**Required action:**
Take from the material every line that contains the word "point".

**Material provided:**
Start of Block

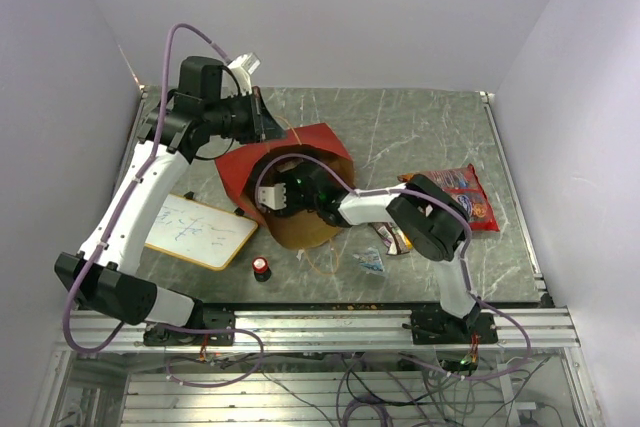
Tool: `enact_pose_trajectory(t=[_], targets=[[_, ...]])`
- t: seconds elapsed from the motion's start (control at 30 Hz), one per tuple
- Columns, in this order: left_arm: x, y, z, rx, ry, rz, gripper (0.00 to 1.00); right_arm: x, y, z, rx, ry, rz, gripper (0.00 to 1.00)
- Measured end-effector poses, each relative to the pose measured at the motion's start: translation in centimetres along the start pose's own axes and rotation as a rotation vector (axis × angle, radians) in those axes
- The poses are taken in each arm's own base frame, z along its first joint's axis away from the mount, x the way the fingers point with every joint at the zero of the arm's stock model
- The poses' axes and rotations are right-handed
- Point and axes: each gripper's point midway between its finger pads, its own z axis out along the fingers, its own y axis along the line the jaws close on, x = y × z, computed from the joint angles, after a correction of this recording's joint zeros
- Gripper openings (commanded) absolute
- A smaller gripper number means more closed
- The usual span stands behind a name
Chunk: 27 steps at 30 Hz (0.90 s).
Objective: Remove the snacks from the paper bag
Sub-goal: Take out the snack from the paper bag.
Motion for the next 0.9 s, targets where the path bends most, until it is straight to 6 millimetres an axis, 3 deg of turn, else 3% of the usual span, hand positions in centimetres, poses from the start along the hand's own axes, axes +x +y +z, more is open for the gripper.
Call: enact_pose_trajectory(t=[0.23,0.33,0.67,0.9], targets=[[0.4,0.2,0.0,-0.008,0.018,0.0,0.07,1.1,-0.3,0.9,0.003,0.0,0.042,0.47],[0.6,0.4,0.0,-0.017,0.025,-0.005,0.07,1.4,-0.1,1.1,0.0,-0.001,0.062,0.32],[1.1,2.0,-0.2,-0.104,0.036,-0.03,0.07,1.2,-0.3,1.2,0.005,-0.009,0.117,0.0],[1.4,2.8,-0.2,-0.147,0.039,-0.046,0.07,0.7,-0.4,0.7,-0.005,-0.017,0.143,0.0]])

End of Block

**Answer box:**
- The poses are taken in each arm's own base frame, z along its first joint's axis away from the mount, x the way the fingers point with every joint at the zero of the arm's stock model
- Point and axes: each gripper's point midway between its finger pads, its own z axis out along the fingers, its own y axis along the line the jaws close on, x = y × z, computed from the joint angles, after a correction of this recording's joint zeros

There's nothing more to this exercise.